About this exercise: Retype, please, the listing from its opening line through the line that contains "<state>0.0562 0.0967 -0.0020", both included, without the pictures.

Supplied data:

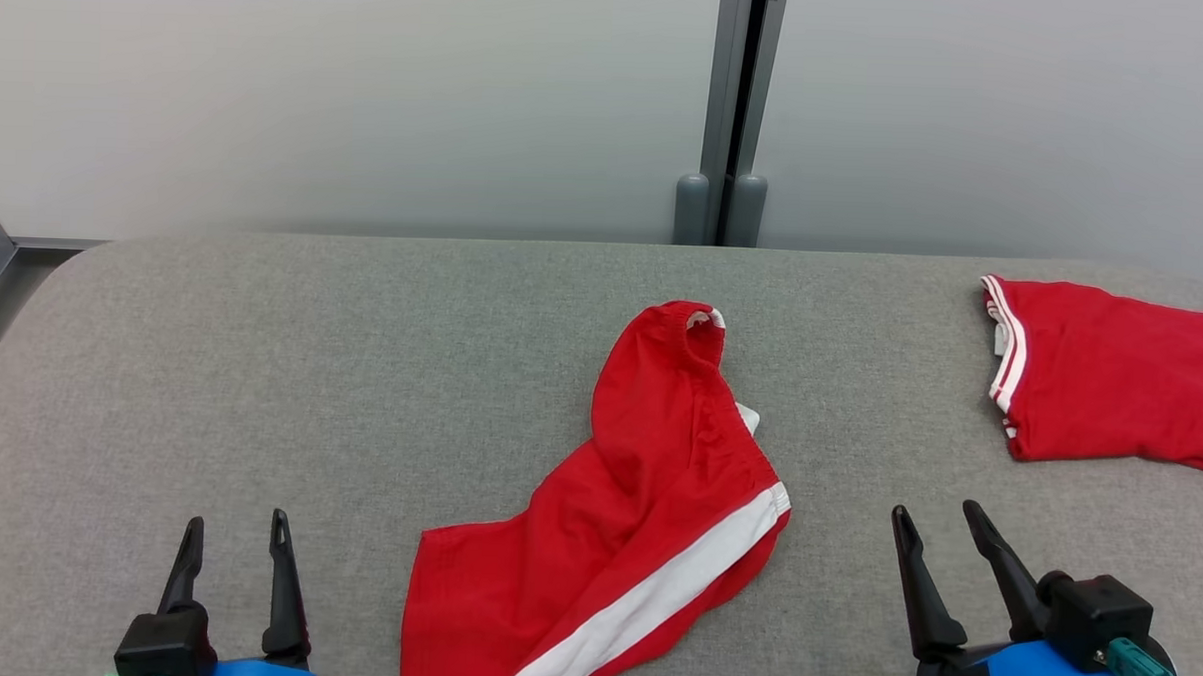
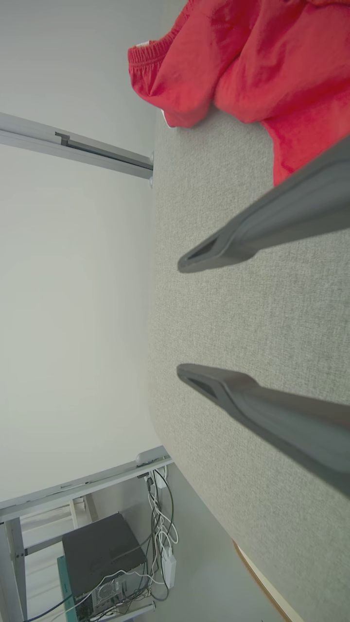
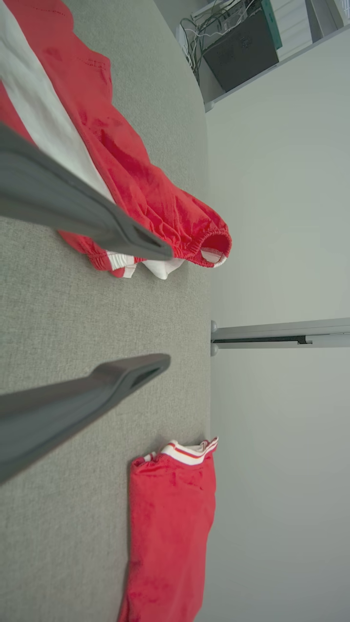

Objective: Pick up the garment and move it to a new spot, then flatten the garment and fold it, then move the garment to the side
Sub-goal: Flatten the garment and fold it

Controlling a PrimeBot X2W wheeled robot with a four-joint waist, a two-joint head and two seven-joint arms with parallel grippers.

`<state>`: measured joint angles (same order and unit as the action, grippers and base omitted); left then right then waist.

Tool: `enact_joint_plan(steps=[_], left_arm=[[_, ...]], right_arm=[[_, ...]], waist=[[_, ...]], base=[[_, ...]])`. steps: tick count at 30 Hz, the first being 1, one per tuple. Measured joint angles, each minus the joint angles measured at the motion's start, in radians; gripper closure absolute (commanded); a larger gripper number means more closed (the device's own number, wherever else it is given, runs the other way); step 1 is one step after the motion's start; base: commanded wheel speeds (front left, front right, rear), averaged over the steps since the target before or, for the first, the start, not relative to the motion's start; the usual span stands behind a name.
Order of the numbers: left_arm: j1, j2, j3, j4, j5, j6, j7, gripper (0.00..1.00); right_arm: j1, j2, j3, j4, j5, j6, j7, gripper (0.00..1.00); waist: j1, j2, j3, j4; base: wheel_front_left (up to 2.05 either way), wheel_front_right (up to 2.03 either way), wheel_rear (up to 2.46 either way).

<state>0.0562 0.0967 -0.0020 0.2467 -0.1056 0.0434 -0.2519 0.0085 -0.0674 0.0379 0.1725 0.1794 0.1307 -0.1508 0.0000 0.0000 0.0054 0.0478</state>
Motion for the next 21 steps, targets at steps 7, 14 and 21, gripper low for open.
enact_joint_plan(steps=[7, 14, 21], left_arm=[[-0.001, 0.018, -0.063, 0.009, 0.012, -0.046, 0.059, 0.00], [0.005, 0.017, -0.144, 0.046, 0.020, -0.097, 0.137, 0.00], [0.070, 0.012, -0.224, 0.062, 0.030, -0.126, 0.233, 0.00]], right_arm=[[-0.037, -0.029, 0.048, 0.063, 0.006, 0.000, 0.022, 0.00], [-0.155, -0.091, 0.135, 0.205, 0.037, 0.000, 0.012, 0.00], [-0.232, -0.131, 0.226, 0.315, 0.088, 0.000, -0.019, 0.00]], waist=[[0.0000, 0.0000, 0.018, 0.006], [0.0001, 0.0003, 0.051, 0.015], [0.0001, 0.0003, 0.083, 0.036]], base=[[0.00, 0.00, 0.00], [0.00, 0.00, 0.00], [0.00, 0.00, 0.00]])
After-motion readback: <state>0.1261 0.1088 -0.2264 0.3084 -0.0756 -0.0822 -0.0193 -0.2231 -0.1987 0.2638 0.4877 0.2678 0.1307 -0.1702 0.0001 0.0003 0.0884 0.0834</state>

Response to this task:
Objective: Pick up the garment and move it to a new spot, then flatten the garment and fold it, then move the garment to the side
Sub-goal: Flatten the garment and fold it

Controlling a PrimeBot X2W wheeled robot with a four-joint waist, a two-joint head and two seven-joint arms with parallel grippers.

`<state>`: measured joint angles (same order and unit as the action, grippers and base omitted); left then right then waist.

Tool: `enact_joint_plan(steps=[_], left_arm=[[_, ...]], right_arm=[[_, ...]], waist=[[_, ...]], base=[[_, ...]])`. steps: tick count at 30 Hz, the first being 1, one per tuple. Measured joint angles, each minus the joint angles measured at the motion's start, in radians; gripper closure absolute (commanded); a larger gripper number means more closed (the device's own number, wherever else it is given, runs the other way); step 1 is one step after the motion's start; base: commanded wheel speeds (front left, front right, rear), averaged over the steps since the target before or, for the first, the start, not relative to the motion's start; the usual span stands behind a name.
Order of the numbers: left_arm: j1, j2, j3, j4, j5, j6, j7, gripper (0.00..1.00); right_arm: j1, j2, j3, j4, j5, j6, j7, gripper (0.00..1.00); waist: j1, j2, j3, j4; base: wheel_front_left (up to 2.05 either way), wheel_front_right (up to 2.03 either way), wheel_rear (up to 2.46 either way).

<state>0.0562 0.0967 -0.0020 0.2467 -0.1056 0.0434 -0.2519 0.0085 -0.0674 0.0379 0.1725 0.1794 0.1307 -0.1508 0.0000 0.0000 0.0054 0.0478</state>

This concludes the output.